A Time Series is Worth 64 Words : Long-term Forecasting with Transformers
( https://openreview.net/pdf?id=Jbdc0vTOcol )
Contents
- Abstract
- Introduction
- Proposed Method
- Model Structure
- Representation Learning
- Experiments
- LTSF
- Representation Learning
- Ablation Study
- Conclusion
0. Abstract
Propose an efficient design of Transformer-based models for MTS forecasting & SSL
2 key components :
- (1) segmentation of TS into subseries-level patches
- served as input tokens to Transformer
- (2) channel-independence
- each channel contains a single univariate TS
- shares the same embedding and Transformer weights across all the series
3 benefits of patching design
- (1) local semantic information is retained in the embedding
- (2) computation and memory usage of the attention maps are quadratically reduced
- (3) can attend longer history
channel-independent patch time series Transformer (PatchTST)
- improve the (1) long-term forecasting accuracy
- apply our model to (2) SSL tasks
1. Introduction
Recent paper (Zeng et al., 2022) : very simple linear model can outperform all of the previous models on a variety of common benchmarks
This paper propose a channel-independence patch time series Transformer (PatchTST) model that contains 2 key designs :
(1) Patching
-
TS forecasting : need to understand the correlation between data in each different time steps
-
single time step does not have semantic meaning
\(\rightarrow\) extracting local semantic information is essential
-
However …. most of the previous works only use point-wise input tokens
-
-
This paper : enhance the locality & capture comprehensive semantic information that is not available in point-level
\(\rightarrow\) by aggregating time steps into subseries-level patches
(2) Channel-independence
-
MTS is multi-channel signal
- each Transformer input token can be represented by data from either a single or multiple channels
-
different variants of the Transformer depending on the design of input tokens
-
Channel-mixing :
-
input token takes the vector of all time series features
& projects it to the embedding space to mix information
-
-
Channel-independence :
- each input token only contains information from a single channel
2. Proposed Method
(1) Model Structure
MTS with lookback window \(L\) : \(\left(\boldsymbol{x}_1, \ldots, \boldsymbol{x}_L\right)\)
- each \(\boldsymbol{x}_t\) : vector of dimension \(M\)
Goal : forecast \(T\) future values \(\left(\boldsymbol{x}_{L+1}, \ldots, \boldsymbol{x}_{L+T}\right)\)
a) Architecture
encoder : vanilla Transformer
b) Forward Process
\(\boldsymbol{x}_{1: L}^{(i)}=\left(x_1^{(i)}, \ldots, x_L^{(i)}\right)\) : \(i\)-univariate TS of length \(L\)

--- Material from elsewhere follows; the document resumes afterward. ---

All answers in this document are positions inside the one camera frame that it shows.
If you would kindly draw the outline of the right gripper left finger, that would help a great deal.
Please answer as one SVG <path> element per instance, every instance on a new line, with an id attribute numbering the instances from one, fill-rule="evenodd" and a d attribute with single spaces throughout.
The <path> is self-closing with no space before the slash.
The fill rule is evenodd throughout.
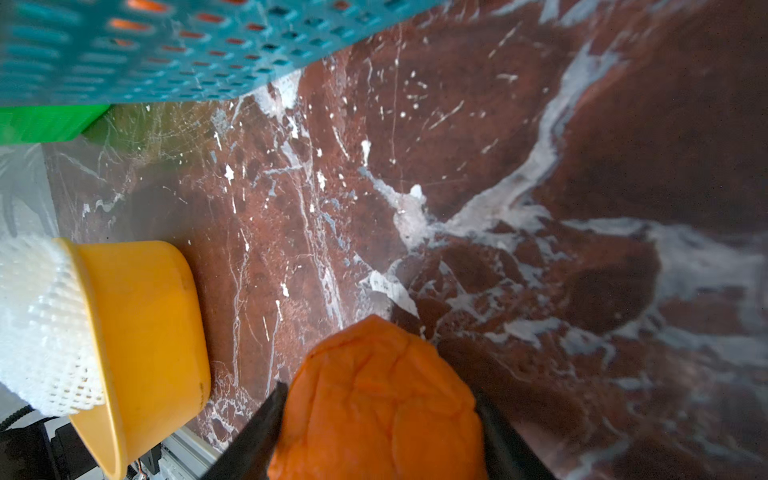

- where \(i= 1, \cdots M\)
Input : \(\left(\boldsymbol{x}_1, \ldots, \boldsymbol{x}_L\right)\)
-
split to \(M\) univariate TS \(\boldsymbol{x}^{(i)} \in \mathbb{R}^{1 \times L}\)
-
each of them is fed independently into the Transformer backbone
( under channel-independence setting )
Output : \(\hat{\boldsymbol{x}}^{(i)}=\left(\hat{x}_{L+1}^{(i)}, \ldots, \hat{x}_{L+T}^{(i)}\right) \in \mathbb{R}^{1 \times T}\)
- forecasting horizon : \(T\)
c) Patching
Input : univariate time series \(\boldsymbol{x}^{(i)}\)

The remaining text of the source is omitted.